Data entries
--------------------------------
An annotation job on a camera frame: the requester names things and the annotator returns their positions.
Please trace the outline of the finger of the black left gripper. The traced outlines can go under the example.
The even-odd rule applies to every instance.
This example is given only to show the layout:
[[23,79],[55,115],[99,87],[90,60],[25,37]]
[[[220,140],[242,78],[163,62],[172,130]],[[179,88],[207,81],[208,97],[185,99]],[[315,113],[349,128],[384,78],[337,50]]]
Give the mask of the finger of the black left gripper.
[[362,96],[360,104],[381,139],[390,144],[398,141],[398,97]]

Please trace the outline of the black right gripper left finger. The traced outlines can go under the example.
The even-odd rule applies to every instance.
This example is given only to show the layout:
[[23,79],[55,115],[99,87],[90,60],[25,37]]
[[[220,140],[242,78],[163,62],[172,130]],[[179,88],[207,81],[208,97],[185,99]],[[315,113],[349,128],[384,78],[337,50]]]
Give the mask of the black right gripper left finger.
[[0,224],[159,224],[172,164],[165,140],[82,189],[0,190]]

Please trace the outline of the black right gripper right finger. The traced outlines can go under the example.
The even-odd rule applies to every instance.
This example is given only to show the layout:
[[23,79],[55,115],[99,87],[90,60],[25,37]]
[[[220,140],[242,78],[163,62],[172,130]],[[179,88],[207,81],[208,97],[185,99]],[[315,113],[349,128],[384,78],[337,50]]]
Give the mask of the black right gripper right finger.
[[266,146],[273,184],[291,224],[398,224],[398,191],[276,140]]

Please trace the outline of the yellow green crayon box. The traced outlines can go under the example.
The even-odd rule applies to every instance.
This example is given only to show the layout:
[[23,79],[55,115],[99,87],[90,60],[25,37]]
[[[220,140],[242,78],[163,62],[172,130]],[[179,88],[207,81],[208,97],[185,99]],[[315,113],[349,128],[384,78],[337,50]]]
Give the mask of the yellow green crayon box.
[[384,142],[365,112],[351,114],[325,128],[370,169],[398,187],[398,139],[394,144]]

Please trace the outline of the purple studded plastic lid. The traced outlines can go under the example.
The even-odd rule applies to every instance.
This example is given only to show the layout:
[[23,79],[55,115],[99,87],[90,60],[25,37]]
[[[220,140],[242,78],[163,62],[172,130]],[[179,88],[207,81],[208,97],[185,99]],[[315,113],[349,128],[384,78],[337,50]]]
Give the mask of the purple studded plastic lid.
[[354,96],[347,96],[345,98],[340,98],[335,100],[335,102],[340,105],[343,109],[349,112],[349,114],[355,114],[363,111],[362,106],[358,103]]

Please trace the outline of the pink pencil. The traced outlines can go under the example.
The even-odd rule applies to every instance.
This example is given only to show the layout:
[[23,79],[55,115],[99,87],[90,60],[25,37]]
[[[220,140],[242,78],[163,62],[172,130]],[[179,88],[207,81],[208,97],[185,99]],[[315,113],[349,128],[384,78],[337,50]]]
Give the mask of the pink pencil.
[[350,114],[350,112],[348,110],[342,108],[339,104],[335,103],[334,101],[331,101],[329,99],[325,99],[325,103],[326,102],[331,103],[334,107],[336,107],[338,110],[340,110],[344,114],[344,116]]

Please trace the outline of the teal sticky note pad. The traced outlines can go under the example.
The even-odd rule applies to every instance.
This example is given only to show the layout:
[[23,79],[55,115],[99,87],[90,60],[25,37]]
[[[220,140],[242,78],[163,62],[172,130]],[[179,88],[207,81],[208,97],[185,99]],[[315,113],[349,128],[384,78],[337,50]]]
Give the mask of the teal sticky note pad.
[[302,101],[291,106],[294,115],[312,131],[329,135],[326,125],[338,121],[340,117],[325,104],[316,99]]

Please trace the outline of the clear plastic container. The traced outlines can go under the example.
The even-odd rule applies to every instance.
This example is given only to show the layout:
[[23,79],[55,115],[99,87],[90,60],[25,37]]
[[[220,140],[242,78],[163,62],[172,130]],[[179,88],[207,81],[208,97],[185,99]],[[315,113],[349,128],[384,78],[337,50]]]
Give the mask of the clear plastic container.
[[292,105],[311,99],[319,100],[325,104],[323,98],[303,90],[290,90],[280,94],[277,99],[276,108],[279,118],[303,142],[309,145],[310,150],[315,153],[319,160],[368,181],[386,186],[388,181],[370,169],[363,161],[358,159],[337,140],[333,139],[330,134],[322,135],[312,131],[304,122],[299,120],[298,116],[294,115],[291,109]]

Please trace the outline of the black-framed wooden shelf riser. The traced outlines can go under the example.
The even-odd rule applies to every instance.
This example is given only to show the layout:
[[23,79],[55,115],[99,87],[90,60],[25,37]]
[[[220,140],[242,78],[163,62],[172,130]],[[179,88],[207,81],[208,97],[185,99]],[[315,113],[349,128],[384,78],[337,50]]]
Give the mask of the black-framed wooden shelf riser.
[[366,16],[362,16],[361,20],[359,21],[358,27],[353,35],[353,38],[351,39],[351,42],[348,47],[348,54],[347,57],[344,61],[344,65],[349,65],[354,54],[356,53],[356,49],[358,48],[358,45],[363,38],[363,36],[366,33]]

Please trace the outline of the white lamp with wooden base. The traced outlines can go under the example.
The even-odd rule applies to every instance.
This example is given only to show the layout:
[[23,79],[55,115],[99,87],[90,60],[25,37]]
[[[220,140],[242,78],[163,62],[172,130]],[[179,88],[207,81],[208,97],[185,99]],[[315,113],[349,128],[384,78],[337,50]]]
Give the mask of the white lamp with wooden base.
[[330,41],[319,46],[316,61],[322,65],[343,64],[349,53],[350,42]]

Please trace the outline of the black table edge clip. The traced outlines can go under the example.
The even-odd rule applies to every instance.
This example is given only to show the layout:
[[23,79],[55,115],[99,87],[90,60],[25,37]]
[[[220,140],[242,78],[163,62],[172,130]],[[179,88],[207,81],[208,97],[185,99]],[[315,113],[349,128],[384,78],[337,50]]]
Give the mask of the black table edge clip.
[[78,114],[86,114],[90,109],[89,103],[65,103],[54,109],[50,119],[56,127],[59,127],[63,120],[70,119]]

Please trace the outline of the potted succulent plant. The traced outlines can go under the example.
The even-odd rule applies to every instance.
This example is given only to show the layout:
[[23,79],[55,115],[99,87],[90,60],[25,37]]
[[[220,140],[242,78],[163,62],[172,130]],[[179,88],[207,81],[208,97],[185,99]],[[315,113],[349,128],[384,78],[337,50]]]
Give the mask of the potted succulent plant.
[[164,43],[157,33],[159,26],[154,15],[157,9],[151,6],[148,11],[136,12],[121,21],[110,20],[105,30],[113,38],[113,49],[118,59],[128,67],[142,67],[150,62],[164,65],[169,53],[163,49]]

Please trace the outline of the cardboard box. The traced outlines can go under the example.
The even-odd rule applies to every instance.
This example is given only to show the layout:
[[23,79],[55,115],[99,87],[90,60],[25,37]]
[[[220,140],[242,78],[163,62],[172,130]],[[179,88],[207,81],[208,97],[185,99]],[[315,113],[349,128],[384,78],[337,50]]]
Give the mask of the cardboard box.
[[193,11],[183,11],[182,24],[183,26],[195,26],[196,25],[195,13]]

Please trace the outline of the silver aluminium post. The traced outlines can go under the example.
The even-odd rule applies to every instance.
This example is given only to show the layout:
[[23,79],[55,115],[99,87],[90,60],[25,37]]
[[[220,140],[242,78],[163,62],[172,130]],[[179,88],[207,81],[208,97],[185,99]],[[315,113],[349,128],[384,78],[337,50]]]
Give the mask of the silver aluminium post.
--------------------------------
# EXERCISE:
Gather each line in the data that holds the string "aluminium".

# RESULT OF THIS TASK:
Please trace the outline of the silver aluminium post. The traced outlines can go under the example.
Give the mask of the silver aluminium post.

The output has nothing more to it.